Introductions were made as though there wasn’t a man currently curled and trembling on the floor. The man in the glasses was Ignis Scientia, the advisor to the prince. The prince was the man on the King’s left, Nyx Ulric—someone Gladiolus recognized in reports from the war, but not a man he’d had the fortune of fighting against. Captain Drautos he already knew, and there was Crowe, a woman with the robes of a mage and an inability to hide her obvious discomfort at the whole affair. He felt a strange sort of sympathy with her, and took a moment to clasp her hand in greeting.

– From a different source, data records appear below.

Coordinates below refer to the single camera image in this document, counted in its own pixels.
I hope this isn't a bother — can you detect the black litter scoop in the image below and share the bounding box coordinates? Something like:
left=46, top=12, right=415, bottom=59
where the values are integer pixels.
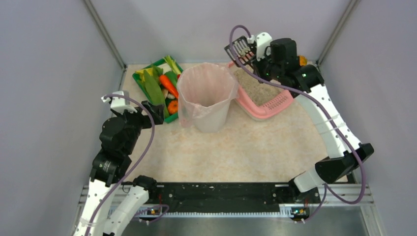
left=232, top=36, right=256, bottom=68

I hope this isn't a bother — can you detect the pink litter box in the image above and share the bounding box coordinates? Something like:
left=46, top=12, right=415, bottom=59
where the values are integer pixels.
left=228, top=62, right=293, bottom=121

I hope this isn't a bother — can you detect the pink lined trash bin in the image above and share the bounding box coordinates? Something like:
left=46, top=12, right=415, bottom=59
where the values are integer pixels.
left=177, top=62, right=239, bottom=133

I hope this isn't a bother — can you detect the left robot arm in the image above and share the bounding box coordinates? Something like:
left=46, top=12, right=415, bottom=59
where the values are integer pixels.
left=74, top=94, right=164, bottom=236

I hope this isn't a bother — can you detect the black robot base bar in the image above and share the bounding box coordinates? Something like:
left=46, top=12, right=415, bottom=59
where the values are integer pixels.
left=147, top=182, right=321, bottom=213

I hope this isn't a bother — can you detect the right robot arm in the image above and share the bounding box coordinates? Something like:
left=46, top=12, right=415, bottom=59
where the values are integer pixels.
left=252, top=35, right=374, bottom=195

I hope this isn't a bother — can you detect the toy pineapple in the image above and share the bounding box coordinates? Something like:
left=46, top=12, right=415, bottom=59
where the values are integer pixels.
left=298, top=55, right=308, bottom=66

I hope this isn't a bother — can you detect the green leafy vegetable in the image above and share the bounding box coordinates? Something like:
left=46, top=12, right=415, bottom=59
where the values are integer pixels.
left=143, top=70, right=169, bottom=118

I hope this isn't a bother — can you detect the small orange pumpkin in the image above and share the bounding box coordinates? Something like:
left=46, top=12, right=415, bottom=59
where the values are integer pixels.
left=167, top=100, right=179, bottom=115

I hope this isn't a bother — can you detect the green vegetable tray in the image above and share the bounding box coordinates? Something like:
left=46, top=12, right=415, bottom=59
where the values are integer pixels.
left=132, top=58, right=181, bottom=123

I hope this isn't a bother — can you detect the orange toy carrot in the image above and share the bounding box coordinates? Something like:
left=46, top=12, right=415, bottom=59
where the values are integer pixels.
left=159, top=75, right=179, bottom=99

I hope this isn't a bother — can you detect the white green leek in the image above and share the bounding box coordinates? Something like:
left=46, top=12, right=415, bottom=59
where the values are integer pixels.
left=163, top=55, right=182, bottom=75

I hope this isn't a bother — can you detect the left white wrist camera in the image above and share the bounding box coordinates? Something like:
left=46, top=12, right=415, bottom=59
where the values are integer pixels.
left=101, top=96, right=137, bottom=115

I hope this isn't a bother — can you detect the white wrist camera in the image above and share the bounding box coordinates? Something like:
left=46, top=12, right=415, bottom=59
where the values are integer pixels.
left=247, top=32, right=272, bottom=61
left=101, top=96, right=137, bottom=115

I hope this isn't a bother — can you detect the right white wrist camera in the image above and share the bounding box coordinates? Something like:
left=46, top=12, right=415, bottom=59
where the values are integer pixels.
left=247, top=32, right=272, bottom=61

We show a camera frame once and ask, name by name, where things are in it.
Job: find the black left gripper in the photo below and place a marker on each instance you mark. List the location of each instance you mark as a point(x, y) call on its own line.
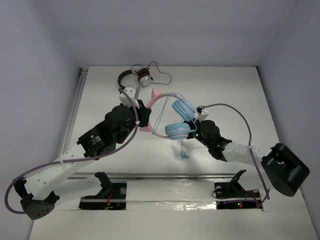
point(143, 114)

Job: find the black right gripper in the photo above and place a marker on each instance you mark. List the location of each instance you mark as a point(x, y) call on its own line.
point(194, 120)

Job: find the pink blue cat-ear headphones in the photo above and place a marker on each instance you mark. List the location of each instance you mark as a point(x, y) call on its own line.
point(173, 113)

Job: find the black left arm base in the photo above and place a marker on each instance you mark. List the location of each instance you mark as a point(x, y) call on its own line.
point(112, 196)

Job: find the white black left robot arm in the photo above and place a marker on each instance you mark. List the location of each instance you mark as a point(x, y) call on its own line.
point(38, 187)

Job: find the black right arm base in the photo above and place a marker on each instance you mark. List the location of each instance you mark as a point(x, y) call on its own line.
point(231, 195)

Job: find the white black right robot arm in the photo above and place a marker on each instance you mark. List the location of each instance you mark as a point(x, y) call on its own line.
point(277, 167)

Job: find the brown silver headphones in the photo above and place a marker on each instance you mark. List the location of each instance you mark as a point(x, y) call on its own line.
point(143, 77)

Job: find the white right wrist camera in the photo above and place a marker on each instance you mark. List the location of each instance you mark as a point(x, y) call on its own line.
point(202, 112)

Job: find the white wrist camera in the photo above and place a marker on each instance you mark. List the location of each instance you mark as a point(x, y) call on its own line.
point(202, 112)
point(129, 96)

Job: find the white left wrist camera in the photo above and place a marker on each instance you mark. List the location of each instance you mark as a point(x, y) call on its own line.
point(129, 96)

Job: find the aluminium rail frame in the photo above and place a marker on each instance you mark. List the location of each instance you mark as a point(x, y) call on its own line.
point(236, 101)

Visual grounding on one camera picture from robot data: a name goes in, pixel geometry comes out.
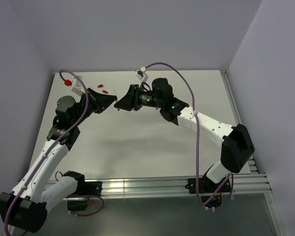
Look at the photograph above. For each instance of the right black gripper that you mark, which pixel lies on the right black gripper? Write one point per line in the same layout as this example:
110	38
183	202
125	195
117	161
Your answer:
131	100

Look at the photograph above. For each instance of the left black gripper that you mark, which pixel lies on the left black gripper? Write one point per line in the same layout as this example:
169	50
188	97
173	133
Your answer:
100	101

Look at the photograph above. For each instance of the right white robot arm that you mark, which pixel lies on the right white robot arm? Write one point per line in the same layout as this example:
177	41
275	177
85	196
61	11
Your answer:
235	142

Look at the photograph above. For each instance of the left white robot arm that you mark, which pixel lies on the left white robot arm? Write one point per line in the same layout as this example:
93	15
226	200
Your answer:
27	205

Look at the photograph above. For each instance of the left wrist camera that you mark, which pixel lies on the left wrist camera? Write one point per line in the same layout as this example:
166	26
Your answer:
77	87

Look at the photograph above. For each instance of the aluminium front rail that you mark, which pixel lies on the aluminium front rail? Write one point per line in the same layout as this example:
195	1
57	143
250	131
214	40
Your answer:
158	187

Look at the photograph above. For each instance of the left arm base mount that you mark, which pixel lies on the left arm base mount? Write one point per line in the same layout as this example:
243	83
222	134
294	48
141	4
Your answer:
80	201

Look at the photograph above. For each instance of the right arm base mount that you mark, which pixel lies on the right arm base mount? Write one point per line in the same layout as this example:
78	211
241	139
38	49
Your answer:
206	188

Noctis didn’t move until the Lucian delegation returned to their seats at the table.

“The hell, Noctis?” Gladio said, as the young man lifted himself to his knees.

“Don’t address me by name,” Noct said, so low that Gladio had to lean down to hear him properly. “It’ll be an offense, when my name was taken from me. And I don’t… as I am, I don’t deserve it.”

“Could’ve told me this earlier,” Gladio pointed out, holding down the revulsion that ran through him at those words. Noctis was breathing quickly, as though he were winded, and he kept his gaze fixed on the floor.

“I’m sorry, Your M—“ he stopped himself, and Gladio saw his jaw working, distaste in his eyes. “Master.”

It was the word Noctis had stubbornly refused to use, and Gladio, despite taunting him with the option now and then, had been privately thankful.

“This only lasts until we’re out of Lestallum,” Gladio said, firmly. “Whatever this is. Don’t quote me on it, but I think I like you better as a stubborn little shit.”

Noctis looked at him then, and a hint of a smug grin smoothed the hard lines at his mouth.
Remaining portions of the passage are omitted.